Exercise requirements: Wherever a line in the data below holds "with", copy that line.

Collection entries:
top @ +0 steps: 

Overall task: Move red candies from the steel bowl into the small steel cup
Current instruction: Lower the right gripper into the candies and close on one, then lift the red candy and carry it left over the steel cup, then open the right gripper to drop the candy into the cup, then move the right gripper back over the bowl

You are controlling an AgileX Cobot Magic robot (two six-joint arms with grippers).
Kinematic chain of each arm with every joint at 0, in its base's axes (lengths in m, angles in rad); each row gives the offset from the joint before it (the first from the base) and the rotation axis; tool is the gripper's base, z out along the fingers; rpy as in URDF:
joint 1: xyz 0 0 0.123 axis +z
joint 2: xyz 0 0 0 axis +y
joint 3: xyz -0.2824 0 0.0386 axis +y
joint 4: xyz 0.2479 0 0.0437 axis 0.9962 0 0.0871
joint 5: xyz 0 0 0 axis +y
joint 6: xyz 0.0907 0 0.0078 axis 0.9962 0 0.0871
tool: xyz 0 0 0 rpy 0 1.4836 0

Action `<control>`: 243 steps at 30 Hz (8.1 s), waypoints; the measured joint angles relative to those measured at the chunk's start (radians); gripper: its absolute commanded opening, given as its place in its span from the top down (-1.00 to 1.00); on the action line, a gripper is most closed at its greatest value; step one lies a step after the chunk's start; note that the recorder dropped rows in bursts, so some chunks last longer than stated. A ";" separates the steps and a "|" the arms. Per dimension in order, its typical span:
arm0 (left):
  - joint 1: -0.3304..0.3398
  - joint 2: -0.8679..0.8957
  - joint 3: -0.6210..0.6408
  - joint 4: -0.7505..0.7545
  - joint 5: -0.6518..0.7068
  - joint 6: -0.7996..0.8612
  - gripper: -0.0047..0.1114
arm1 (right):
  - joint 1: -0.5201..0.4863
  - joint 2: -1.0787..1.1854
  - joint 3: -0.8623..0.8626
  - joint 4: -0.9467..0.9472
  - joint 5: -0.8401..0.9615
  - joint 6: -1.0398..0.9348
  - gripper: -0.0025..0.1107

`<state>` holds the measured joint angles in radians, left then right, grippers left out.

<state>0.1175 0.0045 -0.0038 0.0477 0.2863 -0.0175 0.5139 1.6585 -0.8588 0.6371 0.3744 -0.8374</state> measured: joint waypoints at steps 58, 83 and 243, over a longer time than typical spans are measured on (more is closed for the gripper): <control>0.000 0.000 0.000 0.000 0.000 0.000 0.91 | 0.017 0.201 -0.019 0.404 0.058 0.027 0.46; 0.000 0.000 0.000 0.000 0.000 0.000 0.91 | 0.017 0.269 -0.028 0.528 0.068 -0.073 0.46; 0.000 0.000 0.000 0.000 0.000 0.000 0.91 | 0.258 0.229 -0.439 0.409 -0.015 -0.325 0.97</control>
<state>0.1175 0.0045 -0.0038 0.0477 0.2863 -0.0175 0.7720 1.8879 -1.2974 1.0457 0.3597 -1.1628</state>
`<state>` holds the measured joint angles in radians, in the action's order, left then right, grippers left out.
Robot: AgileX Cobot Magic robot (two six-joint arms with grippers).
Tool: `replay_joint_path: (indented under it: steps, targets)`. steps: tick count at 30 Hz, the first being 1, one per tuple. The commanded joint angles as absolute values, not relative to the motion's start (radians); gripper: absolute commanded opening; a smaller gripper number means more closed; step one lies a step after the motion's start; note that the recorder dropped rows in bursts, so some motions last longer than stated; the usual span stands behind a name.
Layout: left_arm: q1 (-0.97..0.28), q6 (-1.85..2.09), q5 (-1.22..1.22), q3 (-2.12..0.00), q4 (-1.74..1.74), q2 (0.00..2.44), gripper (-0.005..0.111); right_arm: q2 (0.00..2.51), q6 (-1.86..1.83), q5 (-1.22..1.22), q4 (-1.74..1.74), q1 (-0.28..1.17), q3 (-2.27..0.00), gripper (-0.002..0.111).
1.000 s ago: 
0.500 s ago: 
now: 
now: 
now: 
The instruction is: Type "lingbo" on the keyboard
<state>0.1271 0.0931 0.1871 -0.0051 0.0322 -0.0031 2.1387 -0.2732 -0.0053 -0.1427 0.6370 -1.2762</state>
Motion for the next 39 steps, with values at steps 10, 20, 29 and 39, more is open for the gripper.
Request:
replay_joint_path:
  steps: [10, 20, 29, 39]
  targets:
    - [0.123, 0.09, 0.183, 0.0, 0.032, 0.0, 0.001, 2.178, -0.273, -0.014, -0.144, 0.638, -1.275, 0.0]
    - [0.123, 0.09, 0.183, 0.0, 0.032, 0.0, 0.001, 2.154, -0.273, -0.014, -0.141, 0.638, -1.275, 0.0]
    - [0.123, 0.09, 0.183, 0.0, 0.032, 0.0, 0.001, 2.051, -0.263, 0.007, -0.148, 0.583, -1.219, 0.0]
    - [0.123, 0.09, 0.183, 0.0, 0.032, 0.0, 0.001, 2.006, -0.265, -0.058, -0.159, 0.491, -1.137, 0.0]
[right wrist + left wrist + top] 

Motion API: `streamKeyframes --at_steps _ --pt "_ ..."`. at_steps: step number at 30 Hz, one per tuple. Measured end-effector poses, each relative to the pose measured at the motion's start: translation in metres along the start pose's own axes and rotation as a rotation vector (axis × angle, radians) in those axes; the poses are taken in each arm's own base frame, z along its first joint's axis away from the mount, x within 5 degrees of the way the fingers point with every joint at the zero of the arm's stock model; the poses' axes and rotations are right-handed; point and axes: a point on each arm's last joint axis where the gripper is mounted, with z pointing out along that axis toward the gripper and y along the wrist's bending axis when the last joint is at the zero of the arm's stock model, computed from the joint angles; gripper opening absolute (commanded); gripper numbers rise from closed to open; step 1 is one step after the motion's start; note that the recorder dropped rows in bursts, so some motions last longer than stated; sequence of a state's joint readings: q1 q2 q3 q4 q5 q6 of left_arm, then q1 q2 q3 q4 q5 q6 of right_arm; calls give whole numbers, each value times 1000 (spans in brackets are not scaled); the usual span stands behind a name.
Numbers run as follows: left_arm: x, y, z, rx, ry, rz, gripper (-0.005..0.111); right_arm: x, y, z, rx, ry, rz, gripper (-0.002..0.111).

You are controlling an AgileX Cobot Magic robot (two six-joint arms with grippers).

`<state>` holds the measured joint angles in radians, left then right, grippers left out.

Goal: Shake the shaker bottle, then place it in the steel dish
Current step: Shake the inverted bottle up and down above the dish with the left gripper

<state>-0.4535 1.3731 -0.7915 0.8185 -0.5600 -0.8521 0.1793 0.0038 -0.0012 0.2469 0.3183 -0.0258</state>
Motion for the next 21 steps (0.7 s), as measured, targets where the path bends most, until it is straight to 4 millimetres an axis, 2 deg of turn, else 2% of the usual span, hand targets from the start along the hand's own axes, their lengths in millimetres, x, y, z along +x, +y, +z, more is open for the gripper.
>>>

Expected output:
You are controlling an AgileX Cobot Magic robot (two six-joint arms with grippers).
Kinematic chain of each arm with every joint at 0, in its base's axes (lengths in m, angles in rad); each row gives the offset from the joint before it (the first from the base) and the rotation axis; tool is the gripper's base, z out along the fingers; rpy as in URDF:
Robot: AgileX Cobot Magic robot (two six-joint arms with grippers).
Motion for the next 39 steps, with values at steps 10, 20, 29 and 39, more is open for the gripper.
Motion API: `streamKeyframes --at_steps _ --pt "_ ..."`. at_steps: step number at 30 Hz, one per tuple. Measured end-effector poses, each relative to the pose measured at the motion's start: translation in metres along the start pose's own axes and rotation as a rotation vector (axis × angle, radians) in those axes; the poses are taken in each arm's own base frame, z along its first joint's axis away from the mount, x within 5 degrees of the way the fingers point with every joint at the zero of the arm's stock model; the poses' axes and rotations are right-handed; point and axes: a point on each arm's last joint axis where the gripper is mounted, with z pointing out along that axis toward the gripper and y along the wrist's bending axis when the last joint is at the zero of the arm's stock model, computed from the joint angles; gripper opening absolute (commanded); gripper numbers rise from closed to open; step 1 is one step after the motion's start; note that the recorder dropped rows in bursts, so some motions last longer than stated; sequence of a state's joint readings: q1 q2 q3 q4 q5 q6 of left_arm, then q1 q2 q3 q4 q5 q6 of right_arm; calls give whole numbers, each value times 1000 (spans in brackets are not scaled); the usual span stands behind a name.
You are controlling an AgileX Cobot Magic robot (two six-joint arms with grippers).
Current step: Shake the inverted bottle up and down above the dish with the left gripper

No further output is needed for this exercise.